In both of OP's cases, the mass term is nonvanishing:

In the first case the mass term is proportional to $\psi_1^*\psi_2^*-\psi_2^*\psi_1^* = 2\psi_1^*\psi_2^* \neq 0.$

In the second case, I write in the chiral basis: $$\gamma^0=\begin{pmatrix}& \sigma^0 \\ \sigma^0 \end{pmatrix}\qquad \gamma^0=\begin{pmatrix} &\sigma^2 \\ -\sigma^2 \end{pmatrix} \enspace \Rightarrow \hat{C}=\begin{pmatrix}-i\sigma^0\sigma^2 \\ & i\sigma^0\sigma^2\end{pmatrix}$$

So that (picking the diagonal element of the mass matrix $i=j$ as the off-diagonal terms are obviously non-vanishing.)

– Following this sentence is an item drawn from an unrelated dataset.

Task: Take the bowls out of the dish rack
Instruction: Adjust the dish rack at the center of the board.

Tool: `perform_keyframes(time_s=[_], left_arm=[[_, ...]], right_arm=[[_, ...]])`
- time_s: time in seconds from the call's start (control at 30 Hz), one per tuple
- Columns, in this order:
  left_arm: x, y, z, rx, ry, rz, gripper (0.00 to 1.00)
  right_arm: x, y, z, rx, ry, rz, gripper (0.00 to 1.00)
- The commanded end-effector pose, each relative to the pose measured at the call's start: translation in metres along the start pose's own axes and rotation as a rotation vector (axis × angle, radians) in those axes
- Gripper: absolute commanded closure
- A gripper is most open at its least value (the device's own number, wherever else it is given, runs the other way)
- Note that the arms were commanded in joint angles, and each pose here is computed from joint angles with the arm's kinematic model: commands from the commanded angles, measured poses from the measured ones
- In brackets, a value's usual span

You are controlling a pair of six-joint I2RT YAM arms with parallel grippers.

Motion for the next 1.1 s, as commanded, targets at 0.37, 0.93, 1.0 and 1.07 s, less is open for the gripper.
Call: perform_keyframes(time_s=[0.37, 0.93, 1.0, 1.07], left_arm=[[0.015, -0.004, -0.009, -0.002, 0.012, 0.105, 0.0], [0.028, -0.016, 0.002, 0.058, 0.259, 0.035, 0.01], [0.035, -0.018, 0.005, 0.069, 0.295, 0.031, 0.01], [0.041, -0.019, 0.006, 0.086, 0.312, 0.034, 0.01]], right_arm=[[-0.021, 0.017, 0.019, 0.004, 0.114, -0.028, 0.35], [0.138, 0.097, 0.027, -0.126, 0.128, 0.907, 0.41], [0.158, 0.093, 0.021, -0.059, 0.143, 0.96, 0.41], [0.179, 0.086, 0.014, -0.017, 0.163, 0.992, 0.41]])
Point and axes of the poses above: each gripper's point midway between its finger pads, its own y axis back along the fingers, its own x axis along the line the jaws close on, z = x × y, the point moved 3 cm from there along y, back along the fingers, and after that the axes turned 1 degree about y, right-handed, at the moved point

$$ \begin{aligned}\psi_R^T \hat{C} \psi_R &= \begin{pmatrix}0&0&\psi_3&\psi_4\end{pmatrix} \begin{pmatrix}-i\sigma^0\sigma^2 \\ & i\sigma^0\sigma^2\end{pmatrix} \begin{pmatrix}0\\0\\\psi_3\\\psi_4\end{pmatrix} \\ &= \begin{pmatrix}\psi_3 & \psi_4 \end{pmatrix}i\sigma^0\sigma^2\begin{pmatrix}\psi_3\\\psi_4\end{pmatrix}\\ &=\psi_3\psi_4-\psi_4\psi_3 = 2\,\psi_3\psi_4 \neq 0 \end{aligned}$$ where in the last step I used the Grassmann property of anticommutation.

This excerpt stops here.